Your answer should be one number: the count of lines in the data below that include "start".

_ _ _ _ _ _ _

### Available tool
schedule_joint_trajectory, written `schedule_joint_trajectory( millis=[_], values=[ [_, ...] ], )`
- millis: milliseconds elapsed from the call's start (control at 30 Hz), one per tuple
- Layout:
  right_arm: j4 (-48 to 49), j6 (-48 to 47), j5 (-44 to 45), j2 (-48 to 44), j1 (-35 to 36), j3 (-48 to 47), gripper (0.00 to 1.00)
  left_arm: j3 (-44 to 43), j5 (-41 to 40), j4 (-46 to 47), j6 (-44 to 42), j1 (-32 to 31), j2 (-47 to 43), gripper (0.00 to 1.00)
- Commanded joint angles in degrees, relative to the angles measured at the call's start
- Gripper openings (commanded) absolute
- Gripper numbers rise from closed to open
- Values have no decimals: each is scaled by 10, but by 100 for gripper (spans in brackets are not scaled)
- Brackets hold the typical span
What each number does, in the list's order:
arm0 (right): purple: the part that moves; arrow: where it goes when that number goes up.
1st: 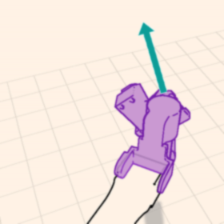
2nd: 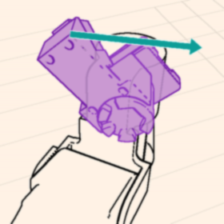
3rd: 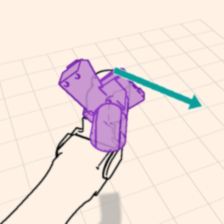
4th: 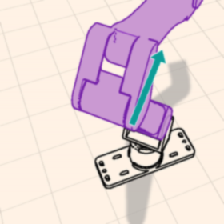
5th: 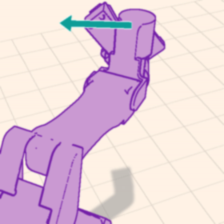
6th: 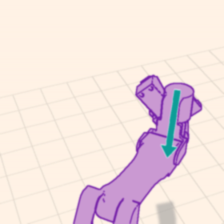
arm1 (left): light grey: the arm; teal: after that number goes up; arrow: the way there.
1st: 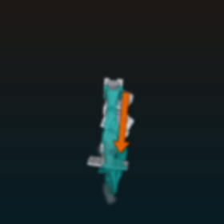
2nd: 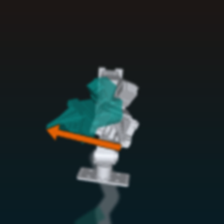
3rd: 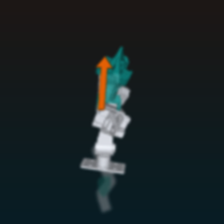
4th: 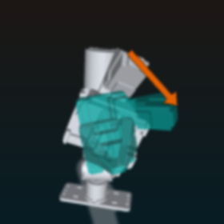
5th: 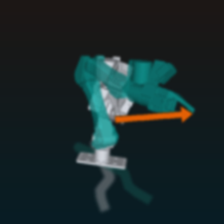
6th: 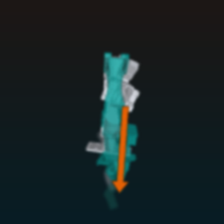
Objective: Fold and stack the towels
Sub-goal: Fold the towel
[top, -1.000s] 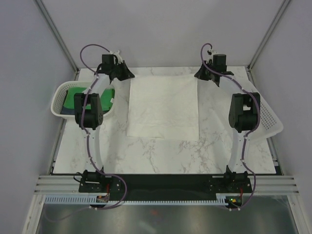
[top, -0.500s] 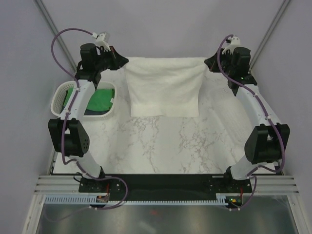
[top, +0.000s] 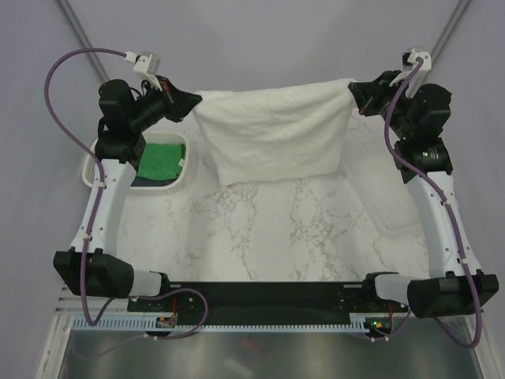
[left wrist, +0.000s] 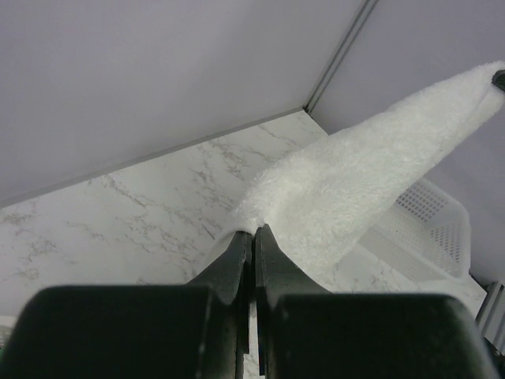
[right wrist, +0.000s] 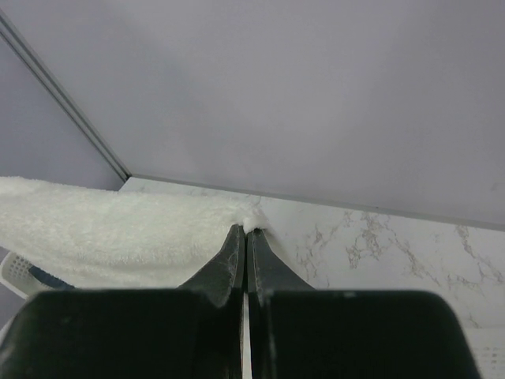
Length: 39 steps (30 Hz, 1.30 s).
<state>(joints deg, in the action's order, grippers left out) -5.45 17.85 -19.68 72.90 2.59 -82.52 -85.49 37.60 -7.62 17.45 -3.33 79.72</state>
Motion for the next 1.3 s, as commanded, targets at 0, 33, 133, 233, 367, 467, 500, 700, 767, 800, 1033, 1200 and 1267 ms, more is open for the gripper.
schedule_joint_trajectory(
  millis=[0, 33, 133, 233, 367, 467, 500, 700, 767, 800, 1033, 1200, 1267],
  values=[
    [5, 0, -2, -76, -4, 13, 0, 11, 28, 3, -8, 3, -64, 2],
    [3, -2, -6, -89, -3, 17, 0, 14, 30, -1, -5, 3, -75, 2],
    [-3, -7, 5, -149, -4, 47, 0, 33, 46, -14, -1, 3, -126, 2],
    [-10, -4, 12, -202, -4, 70, 0, 48, 68, -19, 14, 3, -175, 2],
    [-33, 7, -18, -242, -4, 69, 0, 59, 70, -26, 15, 3, -235, 2],
    [-61, 15, -26, -279, -3, 69, 0, 62, 70, -26, 15, 3, -282, 2],
    [-65, 15, -26, -284, -3, 70, 0, 62, 70, -26, 15, 3, -282, 2],
    [-56, 27, -30, -270, -4, 91, 0, 52, -8, -167, -1, 3, -283, 2],
    [-42, 24, -22, -253, -4, 106, 0, 66, -8, -167, -1, 3, -251, 2],
    [-32, 24, -24, -234, -3, 125, 0, 70, -8, -167, -1, 3, -237, 2],
    [200, 97, -62, -94, 0, 264, 0, 107, -8, -167, -1, 3, -85, 2],
    [334, 118, -57, 111, 3, 249, 0, 88, -8, -167, -1, 3, 107, 2],
    [372, 124, -62, 175, 3, 209, 0, 44, -24, -1, -51, 3, 164, 2]
  ],
)
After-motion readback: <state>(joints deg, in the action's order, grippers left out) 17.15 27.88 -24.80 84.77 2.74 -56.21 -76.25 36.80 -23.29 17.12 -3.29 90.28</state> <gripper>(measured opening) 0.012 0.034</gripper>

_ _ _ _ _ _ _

Problem solution ::
2